TASK OBJECTIVE →
Report how many lines of the following entries include the string "plate"; respond with the number alone.

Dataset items
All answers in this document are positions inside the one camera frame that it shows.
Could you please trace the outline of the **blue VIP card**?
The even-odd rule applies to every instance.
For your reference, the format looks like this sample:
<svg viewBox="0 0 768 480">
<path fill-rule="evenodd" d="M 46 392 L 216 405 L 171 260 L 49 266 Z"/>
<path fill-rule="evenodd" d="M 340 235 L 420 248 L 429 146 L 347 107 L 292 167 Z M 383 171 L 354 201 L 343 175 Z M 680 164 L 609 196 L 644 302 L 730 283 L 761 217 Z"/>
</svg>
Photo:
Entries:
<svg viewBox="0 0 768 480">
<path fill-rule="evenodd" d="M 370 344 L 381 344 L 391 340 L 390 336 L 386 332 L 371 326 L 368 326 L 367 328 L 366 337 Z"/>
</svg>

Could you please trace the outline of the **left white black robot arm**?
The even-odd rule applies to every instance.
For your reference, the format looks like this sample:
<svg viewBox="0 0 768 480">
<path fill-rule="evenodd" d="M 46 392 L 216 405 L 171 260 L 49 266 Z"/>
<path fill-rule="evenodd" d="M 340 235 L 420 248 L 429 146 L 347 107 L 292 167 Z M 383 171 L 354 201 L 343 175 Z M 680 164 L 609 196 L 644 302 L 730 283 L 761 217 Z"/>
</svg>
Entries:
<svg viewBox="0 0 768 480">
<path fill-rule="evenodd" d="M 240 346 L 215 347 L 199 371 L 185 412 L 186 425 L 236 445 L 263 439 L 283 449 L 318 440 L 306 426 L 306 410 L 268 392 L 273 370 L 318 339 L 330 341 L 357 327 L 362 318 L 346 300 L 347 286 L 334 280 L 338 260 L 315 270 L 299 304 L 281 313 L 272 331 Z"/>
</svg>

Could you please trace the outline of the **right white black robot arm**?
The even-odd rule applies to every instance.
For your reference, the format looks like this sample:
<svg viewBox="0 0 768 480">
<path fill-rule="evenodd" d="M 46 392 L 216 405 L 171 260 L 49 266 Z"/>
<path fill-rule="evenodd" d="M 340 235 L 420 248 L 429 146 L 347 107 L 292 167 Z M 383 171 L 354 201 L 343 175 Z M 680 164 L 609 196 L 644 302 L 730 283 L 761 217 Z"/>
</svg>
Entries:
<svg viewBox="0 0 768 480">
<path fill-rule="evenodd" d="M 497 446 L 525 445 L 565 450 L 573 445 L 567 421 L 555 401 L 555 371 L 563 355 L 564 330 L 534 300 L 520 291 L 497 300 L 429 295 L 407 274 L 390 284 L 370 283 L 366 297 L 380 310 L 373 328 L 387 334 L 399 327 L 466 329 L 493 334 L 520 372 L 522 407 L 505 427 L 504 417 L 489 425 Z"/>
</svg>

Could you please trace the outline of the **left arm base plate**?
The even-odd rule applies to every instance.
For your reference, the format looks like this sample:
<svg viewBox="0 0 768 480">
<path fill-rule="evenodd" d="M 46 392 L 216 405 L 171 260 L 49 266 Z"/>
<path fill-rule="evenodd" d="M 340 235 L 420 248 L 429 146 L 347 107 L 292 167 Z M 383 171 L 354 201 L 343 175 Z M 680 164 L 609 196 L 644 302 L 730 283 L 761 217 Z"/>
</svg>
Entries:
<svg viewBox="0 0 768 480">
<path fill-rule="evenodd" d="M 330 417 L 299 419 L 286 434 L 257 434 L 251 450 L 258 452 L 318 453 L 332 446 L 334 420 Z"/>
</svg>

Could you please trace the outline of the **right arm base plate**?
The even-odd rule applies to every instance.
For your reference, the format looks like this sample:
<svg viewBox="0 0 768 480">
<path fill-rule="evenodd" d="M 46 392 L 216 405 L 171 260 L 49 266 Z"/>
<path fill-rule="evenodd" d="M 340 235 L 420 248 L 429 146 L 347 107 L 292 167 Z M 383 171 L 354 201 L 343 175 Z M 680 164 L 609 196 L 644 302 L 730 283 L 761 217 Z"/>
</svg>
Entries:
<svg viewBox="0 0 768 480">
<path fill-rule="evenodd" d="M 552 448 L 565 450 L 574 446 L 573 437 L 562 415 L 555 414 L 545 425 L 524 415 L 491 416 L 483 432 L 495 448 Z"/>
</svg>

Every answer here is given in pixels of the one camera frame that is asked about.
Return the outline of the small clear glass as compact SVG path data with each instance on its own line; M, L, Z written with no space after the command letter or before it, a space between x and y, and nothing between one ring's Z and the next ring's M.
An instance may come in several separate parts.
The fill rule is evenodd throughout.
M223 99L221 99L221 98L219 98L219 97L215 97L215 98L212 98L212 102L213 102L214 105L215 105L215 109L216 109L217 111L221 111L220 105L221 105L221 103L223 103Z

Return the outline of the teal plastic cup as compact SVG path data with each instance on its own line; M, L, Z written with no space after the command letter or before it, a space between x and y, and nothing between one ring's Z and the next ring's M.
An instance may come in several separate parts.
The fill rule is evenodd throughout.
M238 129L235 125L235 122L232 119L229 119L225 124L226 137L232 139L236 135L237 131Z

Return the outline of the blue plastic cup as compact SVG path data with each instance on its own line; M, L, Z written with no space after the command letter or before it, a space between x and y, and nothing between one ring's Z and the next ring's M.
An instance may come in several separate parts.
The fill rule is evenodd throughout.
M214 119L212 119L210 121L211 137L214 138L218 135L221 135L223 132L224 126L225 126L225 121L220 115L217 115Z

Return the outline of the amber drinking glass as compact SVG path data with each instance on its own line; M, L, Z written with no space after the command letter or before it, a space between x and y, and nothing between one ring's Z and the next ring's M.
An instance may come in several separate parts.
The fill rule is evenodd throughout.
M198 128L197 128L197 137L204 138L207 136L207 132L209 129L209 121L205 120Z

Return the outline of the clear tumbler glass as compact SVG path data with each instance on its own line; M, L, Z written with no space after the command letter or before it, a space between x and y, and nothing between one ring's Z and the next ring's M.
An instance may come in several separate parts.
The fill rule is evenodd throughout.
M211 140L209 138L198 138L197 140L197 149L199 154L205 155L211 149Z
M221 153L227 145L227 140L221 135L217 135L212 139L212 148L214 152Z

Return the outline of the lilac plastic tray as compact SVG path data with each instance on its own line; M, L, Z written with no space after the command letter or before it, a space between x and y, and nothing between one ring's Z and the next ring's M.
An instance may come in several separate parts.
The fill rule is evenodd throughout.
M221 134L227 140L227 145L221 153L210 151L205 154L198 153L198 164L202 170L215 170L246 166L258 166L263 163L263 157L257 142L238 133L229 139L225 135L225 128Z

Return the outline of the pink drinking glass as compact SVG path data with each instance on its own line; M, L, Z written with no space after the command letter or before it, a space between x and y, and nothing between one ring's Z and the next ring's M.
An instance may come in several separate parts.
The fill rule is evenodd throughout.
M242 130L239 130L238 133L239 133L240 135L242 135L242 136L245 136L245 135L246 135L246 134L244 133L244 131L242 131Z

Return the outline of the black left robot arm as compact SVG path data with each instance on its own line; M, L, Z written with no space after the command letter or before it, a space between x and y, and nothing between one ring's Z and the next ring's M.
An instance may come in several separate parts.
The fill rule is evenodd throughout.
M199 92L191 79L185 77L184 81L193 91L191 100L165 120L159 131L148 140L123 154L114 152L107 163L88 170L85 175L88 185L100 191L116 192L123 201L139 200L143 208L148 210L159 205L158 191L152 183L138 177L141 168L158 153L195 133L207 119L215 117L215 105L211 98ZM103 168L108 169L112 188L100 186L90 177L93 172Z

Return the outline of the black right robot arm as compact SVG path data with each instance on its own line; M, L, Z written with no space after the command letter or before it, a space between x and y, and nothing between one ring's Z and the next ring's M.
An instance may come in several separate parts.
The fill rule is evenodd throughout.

EXERCISE OUTPUT →
2